# Work instruction
In your copy, include every entry exactly as written but no pictures.
- Opening Delimiter -
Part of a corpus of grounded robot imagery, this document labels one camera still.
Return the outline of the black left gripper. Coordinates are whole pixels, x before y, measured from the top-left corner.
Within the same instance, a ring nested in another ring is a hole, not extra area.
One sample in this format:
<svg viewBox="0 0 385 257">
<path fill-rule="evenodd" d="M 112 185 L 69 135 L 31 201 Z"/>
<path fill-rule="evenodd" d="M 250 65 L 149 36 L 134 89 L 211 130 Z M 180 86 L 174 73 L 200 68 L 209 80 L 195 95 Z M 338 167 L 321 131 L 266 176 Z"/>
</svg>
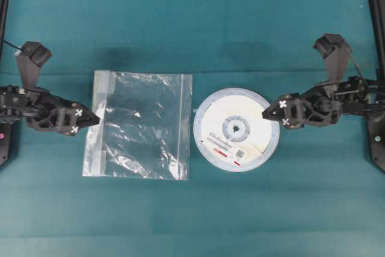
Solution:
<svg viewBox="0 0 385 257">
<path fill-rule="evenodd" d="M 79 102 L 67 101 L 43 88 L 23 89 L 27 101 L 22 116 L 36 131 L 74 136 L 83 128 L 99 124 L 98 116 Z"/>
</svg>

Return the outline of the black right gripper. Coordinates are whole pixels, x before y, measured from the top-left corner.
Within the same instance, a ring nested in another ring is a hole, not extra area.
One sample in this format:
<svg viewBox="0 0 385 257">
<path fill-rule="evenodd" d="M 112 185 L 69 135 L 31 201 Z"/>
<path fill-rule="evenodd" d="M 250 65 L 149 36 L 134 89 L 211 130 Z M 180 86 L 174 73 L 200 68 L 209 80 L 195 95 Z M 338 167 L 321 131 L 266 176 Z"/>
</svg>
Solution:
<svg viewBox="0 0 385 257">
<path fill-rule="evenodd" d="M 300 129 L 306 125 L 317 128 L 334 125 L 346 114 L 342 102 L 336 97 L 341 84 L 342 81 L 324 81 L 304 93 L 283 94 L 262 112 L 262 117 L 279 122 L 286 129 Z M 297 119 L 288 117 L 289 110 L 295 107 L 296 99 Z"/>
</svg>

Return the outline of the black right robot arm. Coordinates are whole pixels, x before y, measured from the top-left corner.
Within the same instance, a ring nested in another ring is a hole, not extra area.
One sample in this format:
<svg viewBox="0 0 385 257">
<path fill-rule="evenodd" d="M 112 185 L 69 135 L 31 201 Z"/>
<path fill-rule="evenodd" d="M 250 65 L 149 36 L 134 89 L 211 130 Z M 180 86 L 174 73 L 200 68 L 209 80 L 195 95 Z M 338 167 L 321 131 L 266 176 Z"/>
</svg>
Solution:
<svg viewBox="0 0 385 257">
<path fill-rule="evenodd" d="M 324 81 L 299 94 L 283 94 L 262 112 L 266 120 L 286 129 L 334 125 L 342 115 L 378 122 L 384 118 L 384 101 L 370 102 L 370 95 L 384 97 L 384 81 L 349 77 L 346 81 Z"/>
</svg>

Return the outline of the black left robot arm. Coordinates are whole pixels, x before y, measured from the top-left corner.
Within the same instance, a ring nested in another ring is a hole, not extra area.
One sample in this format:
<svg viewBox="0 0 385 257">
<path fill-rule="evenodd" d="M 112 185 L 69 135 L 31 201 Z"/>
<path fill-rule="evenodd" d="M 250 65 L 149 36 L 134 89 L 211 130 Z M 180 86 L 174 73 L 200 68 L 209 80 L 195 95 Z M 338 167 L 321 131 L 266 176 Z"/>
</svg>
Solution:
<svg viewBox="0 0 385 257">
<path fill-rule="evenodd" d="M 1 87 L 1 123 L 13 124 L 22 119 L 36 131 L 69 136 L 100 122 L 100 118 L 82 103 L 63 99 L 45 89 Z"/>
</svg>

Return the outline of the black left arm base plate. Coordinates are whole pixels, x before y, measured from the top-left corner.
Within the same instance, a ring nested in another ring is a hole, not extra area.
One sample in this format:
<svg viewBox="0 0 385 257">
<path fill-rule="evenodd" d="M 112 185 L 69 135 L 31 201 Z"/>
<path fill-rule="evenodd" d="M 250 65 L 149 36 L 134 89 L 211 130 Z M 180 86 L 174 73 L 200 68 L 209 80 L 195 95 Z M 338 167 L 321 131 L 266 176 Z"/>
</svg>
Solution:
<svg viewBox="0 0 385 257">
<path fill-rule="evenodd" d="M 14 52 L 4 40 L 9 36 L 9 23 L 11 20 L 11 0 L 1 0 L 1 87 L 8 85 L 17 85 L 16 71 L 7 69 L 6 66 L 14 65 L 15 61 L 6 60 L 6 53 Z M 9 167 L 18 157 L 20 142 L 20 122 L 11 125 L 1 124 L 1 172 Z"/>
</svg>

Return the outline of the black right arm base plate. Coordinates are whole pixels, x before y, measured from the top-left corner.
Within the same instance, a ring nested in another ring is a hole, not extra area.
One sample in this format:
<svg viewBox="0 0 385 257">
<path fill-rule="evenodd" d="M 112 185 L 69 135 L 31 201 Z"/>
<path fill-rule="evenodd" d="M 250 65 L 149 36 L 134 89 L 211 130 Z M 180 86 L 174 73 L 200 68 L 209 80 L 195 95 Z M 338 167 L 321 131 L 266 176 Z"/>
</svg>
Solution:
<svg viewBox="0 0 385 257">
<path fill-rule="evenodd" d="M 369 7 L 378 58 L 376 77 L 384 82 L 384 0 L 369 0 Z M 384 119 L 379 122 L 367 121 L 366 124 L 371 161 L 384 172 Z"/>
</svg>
- Closing Delimiter -
# Worked solution
Part of a corpus of grounded robot imagery, this document labels one camera still.
Return the outline of the black left gripper. Coordinates are whole pixels, x before y, measured from the top-left corner.
Within the same instance, a ring nested in another ring is a hole, not extra area.
One sample in this format:
<svg viewBox="0 0 385 257">
<path fill-rule="evenodd" d="M 112 185 L 69 135 L 31 201 Z"/>
<path fill-rule="evenodd" d="M 250 65 L 149 36 L 134 89 L 211 130 Z M 180 86 L 174 73 L 200 68 L 209 80 L 195 95 Z M 338 167 L 321 131 L 266 176 Z"/>
</svg>
Solution:
<svg viewBox="0 0 385 257">
<path fill-rule="evenodd" d="M 79 102 L 67 101 L 43 88 L 23 89 L 27 101 L 22 116 L 36 131 L 74 136 L 83 128 L 99 124 L 98 116 Z"/>
</svg>

Return the outline of the black right gripper. Coordinates are whole pixels, x before y, measured from the top-left corner.
Within the same instance, a ring nested in another ring is a hole, not extra area.
One sample in this format:
<svg viewBox="0 0 385 257">
<path fill-rule="evenodd" d="M 112 185 L 69 135 L 31 201 Z"/>
<path fill-rule="evenodd" d="M 250 65 L 149 36 L 134 89 L 211 130 Z M 180 86 L 174 73 L 200 68 L 209 80 L 195 95 Z M 338 167 L 321 131 L 266 176 Z"/>
</svg>
Solution:
<svg viewBox="0 0 385 257">
<path fill-rule="evenodd" d="M 300 129 L 306 125 L 317 128 L 334 125 L 346 114 L 342 102 L 336 97 L 341 84 L 342 81 L 324 81 L 304 93 L 283 94 L 262 112 L 262 117 L 279 122 L 286 129 Z M 297 119 L 288 117 L 289 110 L 295 107 L 296 99 Z"/>
</svg>

Return the outline of the black right robot arm. Coordinates are whole pixels, x before y, measured from the top-left corner.
Within the same instance, a ring nested in another ring is a hole, not extra area.
One sample in this format:
<svg viewBox="0 0 385 257">
<path fill-rule="evenodd" d="M 112 185 L 69 135 L 31 201 Z"/>
<path fill-rule="evenodd" d="M 250 65 L 149 36 L 134 89 L 211 130 Z M 180 86 L 174 73 L 200 68 L 209 80 L 195 95 Z M 338 167 L 321 131 L 266 176 Z"/>
</svg>
Solution:
<svg viewBox="0 0 385 257">
<path fill-rule="evenodd" d="M 324 81 L 299 94 L 283 94 L 262 112 L 266 120 L 286 129 L 334 125 L 342 115 L 378 122 L 384 118 L 384 101 L 370 102 L 370 95 L 384 97 L 384 81 L 349 77 L 346 81 Z"/>
</svg>

Return the outline of the black left robot arm. Coordinates are whole pixels, x before y, measured from the top-left corner.
Within the same instance, a ring nested in another ring is a hole, not extra area.
One sample in this format:
<svg viewBox="0 0 385 257">
<path fill-rule="evenodd" d="M 112 185 L 69 135 L 31 201 Z"/>
<path fill-rule="evenodd" d="M 250 65 L 149 36 L 134 89 L 211 130 Z M 180 86 L 174 73 L 200 68 L 209 80 L 195 95 Z M 338 167 L 321 131 L 266 176 Z"/>
</svg>
Solution:
<svg viewBox="0 0 385 257">
<path fill-rule="evenodd" d="M 1 87 L 1 123 L 13 124 L 22 119 L 36 131 L 69 136 L 100 122 L 100 118 L 82 103 L 63 99 L 45 89 Z"/>
</svg>

Return the outline of the black left arm base plate. Coordinates are whole pixels, x before y, measured from the top-left corner.
Within the same instance, a ring nested in another ring is a hole, not extra area.
One sample in this format:
<svg viewBox="0 0 385 257">
<path fill-rule="evenodd" d="M 112 185 L 69 135 L 31 201 Z"/>
<path fill-rule="evenodd" d="M 250 65 L 149 36 L 134 89 L 211 130 Z M 180 86 L 174 73 L 200 68 L 209 80 L 195 95 Z M 338 167 L 321 131 L 266 176 Z"/>
</svg>
Solution:
<svg viewBox="0 0 385 257">
<path fill-rule="evenodd" d="M 14 52 L 4 40 L 9 36 L 9 23 L 11 20 L 11 0 L 1 0 L 1 87 L 8 85 L 17 85 L 16 71 L 7 69 L 6 66 L 14 65 L 15 61 L 6 60 L 6 53 Z M 9 167 L 18 157 L 20 142 L 20 122 L 11 125 L 1 124 L 1 172 Z"/>
</svg>

Return the outline of the black right arm base plate. Coordinates are whole pixels, x before y, measured from the top-left corner.
Within the same instance, a ring nested in another ring is a hole, not extra area.
One sample in this format:
<svg viewBox="0 0 385 257">
<path fill-rule="evenodd" d="M 112 185 L 69 135 L 31 201 Z"/>
<path fill-rule="evenodd" d="M 250 65 L 149 36 L 134 89 L 211 130 Z M 180 86 L 174 73 L 200 68 L 209 80 L 195 95 Z M 338 167 L 321 131 L 266 176 Z"/>
</svg>
Solution:
<svg viewBox="0 0 385 257">
<path fill-rule="evenodd" d="M 369 7 L 378 58 L 376 77 L 384 82 L 384 0 L 369 0 Z M 384 119 L 379 122 L 367 121 L 366 124 L 371 161 L 384 172 Z"/>
</svg>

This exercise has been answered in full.